L'acceleratore di particelle è stato costruito per dimostrare l'esistenza del Bosone di Higgs. Si tratta di una "sostanza" che, se esiste davvero, foornisce la massa alla materia dell'universo. Insomma, diciamo che non si tratta di argomenti particolarmente semplici da spiegare. Al contrario è però bastata una banalissima mollica di pane a mettere in crisi tutto il Cern di Ginevra.
In giro per il mondo si sprecano i commenti, molti dei quali ironici, sull'accaduto. Al momento non è ancora ben chiaro come la briciola di pane sia finita nell'acceleratore del Cern.

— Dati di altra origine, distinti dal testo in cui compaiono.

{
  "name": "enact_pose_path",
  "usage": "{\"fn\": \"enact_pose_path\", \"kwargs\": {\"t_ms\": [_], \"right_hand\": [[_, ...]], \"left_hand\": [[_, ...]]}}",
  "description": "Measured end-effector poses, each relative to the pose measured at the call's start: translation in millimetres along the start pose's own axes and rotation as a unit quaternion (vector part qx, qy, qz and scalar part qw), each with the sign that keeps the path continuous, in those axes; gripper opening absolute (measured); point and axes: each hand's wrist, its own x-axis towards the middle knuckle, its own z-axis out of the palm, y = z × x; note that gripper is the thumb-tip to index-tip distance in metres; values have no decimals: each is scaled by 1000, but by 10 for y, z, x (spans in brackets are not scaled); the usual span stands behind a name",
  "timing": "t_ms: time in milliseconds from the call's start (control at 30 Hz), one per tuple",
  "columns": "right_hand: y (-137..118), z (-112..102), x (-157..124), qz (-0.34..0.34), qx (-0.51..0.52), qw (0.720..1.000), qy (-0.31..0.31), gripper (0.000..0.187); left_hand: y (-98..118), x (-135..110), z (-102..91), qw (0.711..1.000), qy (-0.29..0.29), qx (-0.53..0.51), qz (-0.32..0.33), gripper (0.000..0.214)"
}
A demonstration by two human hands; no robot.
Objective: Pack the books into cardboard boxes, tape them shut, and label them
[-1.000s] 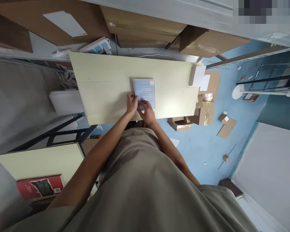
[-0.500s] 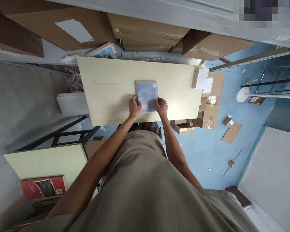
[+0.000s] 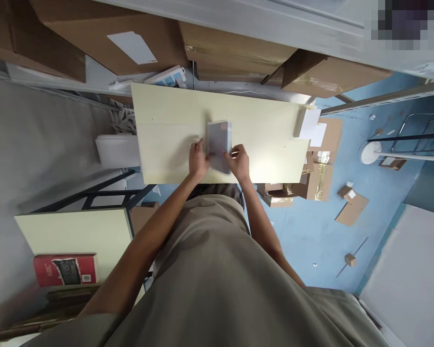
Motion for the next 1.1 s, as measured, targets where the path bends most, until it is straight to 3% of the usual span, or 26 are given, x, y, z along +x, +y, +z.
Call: {"fn": "enact_pose_path", "kwargs": {"t_ms": [133, 233, 333, 500, 667, 800, 900, 1000, 1100], "right_hand": [[-156, 203, -81, -43, 28, 997, -58, 46], [-43, 404, 78, -7, 9, 999, -47, 41], [59, 651, 289, 50, -22, 996, -75, 26], [-29, 941, 469, 97, -52, 986, -129, 21], [-195, 982, 412, 100, 47, 987, -120, 32], [-360, 798, 309, 34, 147, 982, -117, 40], [-379, 438, 258, 0, 224, 970, -96, 48], [-197, -30, 213, 16, 310, 947, -88, 55], [154, -452, 193, 56, 344, 935, -64, 58]], "left_hand": [[14, -105, -369, 996, 11, -89, 4, 43], [-55, -129, -633, 996, 39, -78, -10, 42], [-280, -40, -790, 996, 69, -44, -29, 35], [-696, 227, -820, 993, 71, 25, -92, 25], [-726, 307, -759, 990, 67, 19, -121, 24], [-513, 260, -695, 994, 81, -21, -73, 30], [-251, 215, -622, 996, 81, -28, -15, 33], [20, 149, -445, 998, 49, -18, 25, 30], [220, 79, -96, 998, -3, 2, 62, 25]]}}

Un'incidente non dissimile era accaduto il 10 settembre 2008. In quell'occasione ci fu chi addirittura previde che la vita dell'acceleratore non sarebbe stata facile, sostenendo paradossalmente che sarebbe stata lo stesso "futuro" a sabotarla. Questo uno stralcio dell'articolo di Dennis Overbye uscito sul New York Times il 13 ottobre di quest'anno, ben prima quindi dell'incidente della mollica di pane: "il Large Hadron Collider è pronto per ripartire (...) Sarà il momento per verificare una delle più bizzarre e rivoluzionarie teorie scientifiche mai sentite (...) Sto parlando dell’ipotesi secondo cui a sabotare il travagliato sincrotrone sarebbe niente meno che il suo stesso futuro. Una coppia di affermati fisici ha suggerito che l’ipotetico Bosone di Higgs, che gli scienziati sperano di produrre grazie all’LHC, potrebbe essere a tal punto scabroso per la natura che la sua creazione sarebbe sufficiente a produrre un ritorno al passato e a fermare il sincrotrone prima che ne produca uno. Come un viaggiatore del tempo che tornasse indietro negli anni per uccidere il proprio nonno".